Problem description: Wherever the listing has a line with the string "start", copy that line out.

Information shown:
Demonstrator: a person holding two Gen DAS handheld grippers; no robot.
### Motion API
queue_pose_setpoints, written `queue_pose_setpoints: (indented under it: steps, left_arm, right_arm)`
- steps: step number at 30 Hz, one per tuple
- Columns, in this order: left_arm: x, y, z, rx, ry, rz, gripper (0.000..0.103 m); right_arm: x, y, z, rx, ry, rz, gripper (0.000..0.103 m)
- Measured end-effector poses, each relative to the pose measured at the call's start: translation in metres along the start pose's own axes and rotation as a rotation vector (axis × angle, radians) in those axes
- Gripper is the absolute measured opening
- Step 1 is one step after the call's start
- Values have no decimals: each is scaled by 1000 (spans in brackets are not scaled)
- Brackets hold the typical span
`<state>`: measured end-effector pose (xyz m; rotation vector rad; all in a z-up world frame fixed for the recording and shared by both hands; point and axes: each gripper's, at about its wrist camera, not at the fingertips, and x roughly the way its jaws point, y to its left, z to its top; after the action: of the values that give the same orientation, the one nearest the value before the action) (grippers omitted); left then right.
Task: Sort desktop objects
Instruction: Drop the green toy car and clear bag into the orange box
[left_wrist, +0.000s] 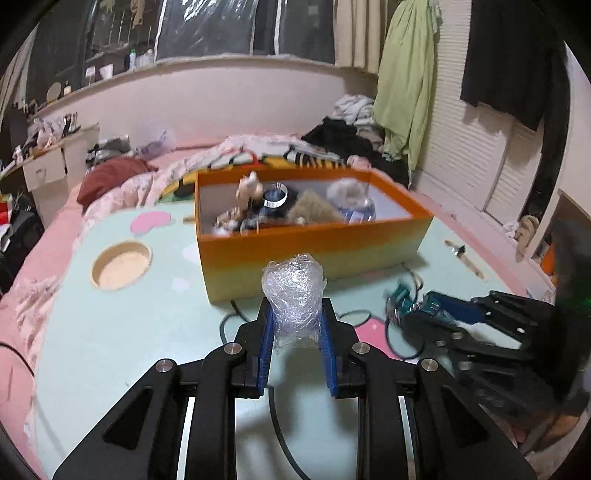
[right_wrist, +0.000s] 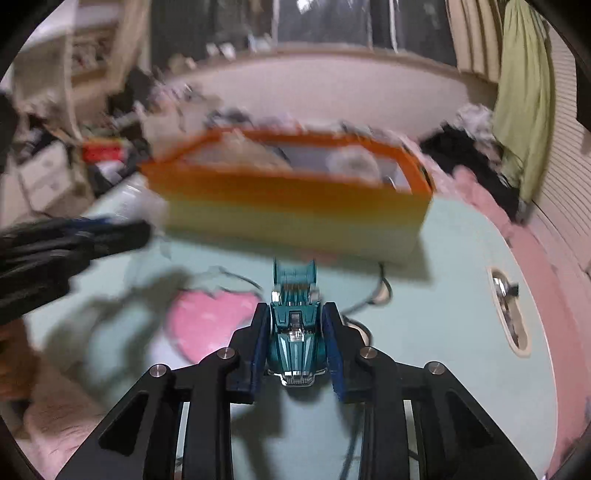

Written solution:
- Measured end-effector poses, each relative to the pose measured at the call's start: translation in metres along the start pose's own axes and rotation as a rotation vector (axis × angle, radians) in those axes
- Step 1 is one step after the call's start

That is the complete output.